Die Feuilletons trauern um die Sängerin und Schauspielerin Olivia Newton-John. In den Siebzigern galt sie dem Juste Milieu als Inbegriff der Uncoolness, erinnert sich Jan Feddersen in der taz: "Ihr Showtalent blieb freilich unentdeckt, in den Zeiten des Rock, später des Glam oder gar des Punk war sie jene, die Kindern gefiel und deren Eltern - aber nicht Heranwachsenden: Olivia Newton-John war die skandalloseste Sängerin im Abermillionenumsatzsegment, verzweifelt von ihren Produzenten (alles Männer) mal auf diese, mal auf jene Spur gesetzt. ... Olivia Newton-John war vielleicht viel zu gutgelaunt, selbstbestimmt definierend, lebenszugewandt, als dass sie mäkelige Rock- und Popkritik - die nie auch nur ein gutes Haar an ihr gelten ließen, alles an ihr sei falsch und flach - hätte interessieren müssen." Mit dem Aerobic-Song "Physical" gelang ihr seinerzeit ein Imagewechsel ins Verruchte, erinnert sich Torsten Groß auf ZeitOnline: "Animalischer Sex und ein postorgasmischer Gesichtsausdruck: Das alles beflügelte zwar adoleszente Fantasien, war aber doch ein Umfeld, in dem man Newton-John bis dahin nicht verortet hatte."

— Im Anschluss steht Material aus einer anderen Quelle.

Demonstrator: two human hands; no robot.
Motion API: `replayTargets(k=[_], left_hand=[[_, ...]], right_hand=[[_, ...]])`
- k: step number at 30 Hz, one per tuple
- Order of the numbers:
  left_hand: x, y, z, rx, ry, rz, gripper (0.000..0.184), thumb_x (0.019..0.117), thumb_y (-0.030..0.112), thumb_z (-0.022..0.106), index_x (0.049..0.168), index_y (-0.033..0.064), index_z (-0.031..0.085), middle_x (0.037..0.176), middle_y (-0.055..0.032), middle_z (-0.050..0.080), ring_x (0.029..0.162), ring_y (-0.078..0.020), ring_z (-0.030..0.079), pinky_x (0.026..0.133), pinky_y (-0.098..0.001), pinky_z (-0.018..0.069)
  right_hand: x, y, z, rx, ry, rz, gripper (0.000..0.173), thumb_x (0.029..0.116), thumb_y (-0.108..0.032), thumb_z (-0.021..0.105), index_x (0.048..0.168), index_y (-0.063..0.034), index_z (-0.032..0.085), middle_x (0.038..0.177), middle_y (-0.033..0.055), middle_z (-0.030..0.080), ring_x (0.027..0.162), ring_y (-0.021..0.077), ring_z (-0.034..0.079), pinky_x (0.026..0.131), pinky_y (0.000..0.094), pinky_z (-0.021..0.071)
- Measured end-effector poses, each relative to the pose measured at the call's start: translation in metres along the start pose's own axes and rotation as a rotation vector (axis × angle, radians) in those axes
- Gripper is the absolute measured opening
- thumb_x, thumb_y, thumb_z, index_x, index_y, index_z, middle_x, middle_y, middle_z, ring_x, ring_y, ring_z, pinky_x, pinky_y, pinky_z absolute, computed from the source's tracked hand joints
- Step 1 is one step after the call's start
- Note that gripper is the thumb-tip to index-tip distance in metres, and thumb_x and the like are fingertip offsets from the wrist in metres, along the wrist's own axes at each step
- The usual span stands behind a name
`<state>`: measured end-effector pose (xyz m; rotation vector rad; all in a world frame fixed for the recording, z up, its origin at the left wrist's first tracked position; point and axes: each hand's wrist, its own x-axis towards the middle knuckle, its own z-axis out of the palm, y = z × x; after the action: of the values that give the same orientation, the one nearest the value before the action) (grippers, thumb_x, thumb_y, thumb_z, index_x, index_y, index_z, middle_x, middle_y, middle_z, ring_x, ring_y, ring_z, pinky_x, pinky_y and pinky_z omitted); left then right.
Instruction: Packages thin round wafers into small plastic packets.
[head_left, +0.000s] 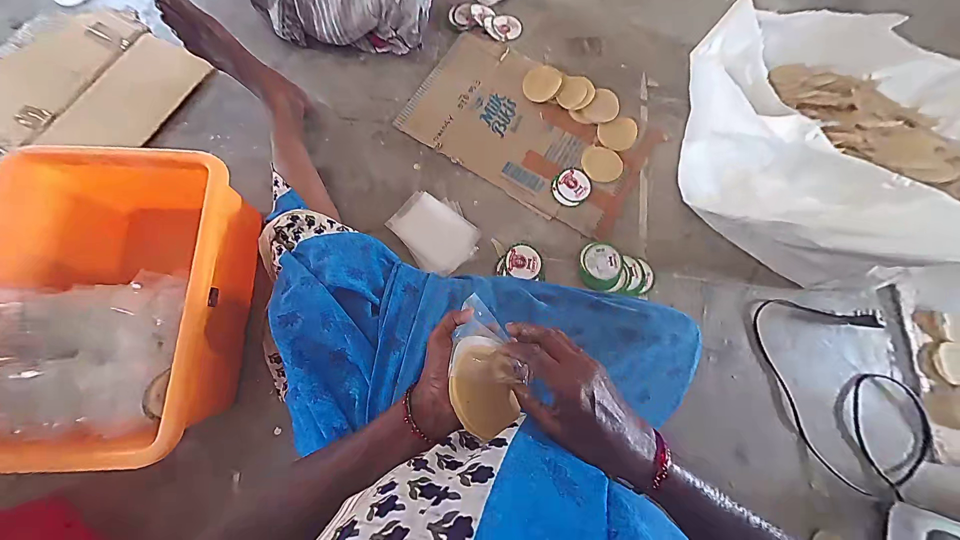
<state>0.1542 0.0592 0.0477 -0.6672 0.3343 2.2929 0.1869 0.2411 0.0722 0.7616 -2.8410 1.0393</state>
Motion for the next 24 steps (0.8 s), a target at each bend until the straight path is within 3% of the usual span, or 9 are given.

Um 1980 war Newton-John schier omnipräsent, schreibt Joachim Hentschel in der SZ. Doch "der Grund, warum man zu ihr kam, war allerdings: die Stimme, ihr Gesang. Die komplett einzigartige Mischlegierung aus rieselndem Silber und warm leuchtendem Gold. Aus varietétauglicher Showsicherheit, Autorität und einer Melancholie, die spüren ließ, dass trotz allem immer etwas zu fehlen schien. Die sich um einen leise bebenden Schmerz drehte." Heutzutage hat man fast "schon vergessen, was für ein großer Star Olivia Newton-John war, als die Disco-Ära endete. 'Grease', Auslöser eines Rock'n'Roll- Revivals, war nur ein Höhepunkt ihrer langen und vielfältigen Karriere", schreibt Christian Schröder im Tagesspiegel. Jürg Zbinden hat für die NZZ nachgezählt: "Fünf Nummer-eins-Hits und 25 Singles, die es in die Top 40 schafften, sind ein Leistungsausweis, den ihr nur die australisch-britische Landsfrau Kylie Minogue streitig macht."

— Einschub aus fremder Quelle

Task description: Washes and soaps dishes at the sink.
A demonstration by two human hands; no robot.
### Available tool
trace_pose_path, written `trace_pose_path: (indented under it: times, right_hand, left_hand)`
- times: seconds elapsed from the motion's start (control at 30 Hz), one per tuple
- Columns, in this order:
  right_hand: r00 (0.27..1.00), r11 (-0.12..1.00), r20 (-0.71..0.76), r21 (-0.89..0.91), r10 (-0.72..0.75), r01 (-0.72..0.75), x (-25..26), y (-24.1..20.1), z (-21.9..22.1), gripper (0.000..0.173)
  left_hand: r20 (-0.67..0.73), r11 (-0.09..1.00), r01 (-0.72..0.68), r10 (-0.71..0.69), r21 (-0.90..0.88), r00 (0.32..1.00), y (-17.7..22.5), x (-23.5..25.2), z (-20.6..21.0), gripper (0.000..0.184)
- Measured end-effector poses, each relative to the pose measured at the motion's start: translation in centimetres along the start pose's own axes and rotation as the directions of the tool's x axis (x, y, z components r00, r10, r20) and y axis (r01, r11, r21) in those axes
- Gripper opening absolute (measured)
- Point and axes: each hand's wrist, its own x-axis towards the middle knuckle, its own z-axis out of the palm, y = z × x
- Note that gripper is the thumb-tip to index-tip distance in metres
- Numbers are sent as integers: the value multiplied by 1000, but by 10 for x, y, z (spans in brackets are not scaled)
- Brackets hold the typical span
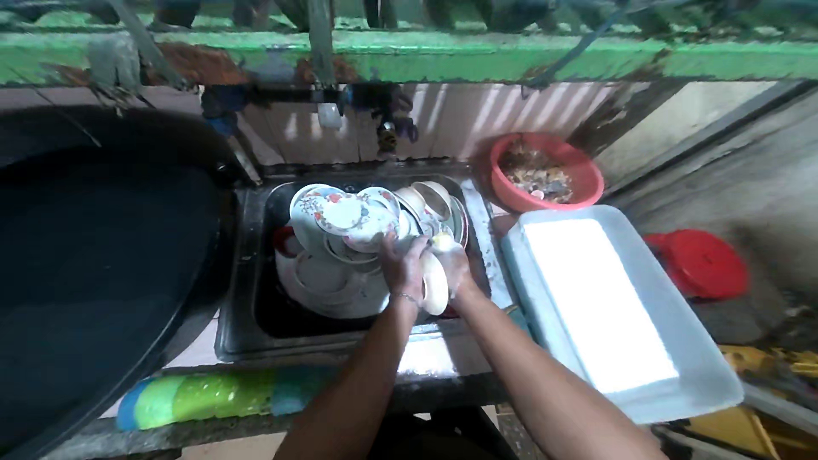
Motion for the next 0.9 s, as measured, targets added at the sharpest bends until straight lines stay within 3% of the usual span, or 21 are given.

Besprochen werden ein Konzert des European Union Youth Orchestras mit dem Geiger Renaud Capucon und dem Dirigenten Gustavo Gimeno (Tsp), ein gemeinsames Album von Panda Bear und Sonic Boom ("die alten Analogsynthesizer flirren und sirren, pulsieren und perlen fröhlich-repetitiv aus den Schaltkreisen", freut sich Christian Schachinger im Standard), neue Popveröffentlichungen, darunter das neue Album der Viagra Boys (Standard), und das neue ProgRock-Album von Black Midi (SZ).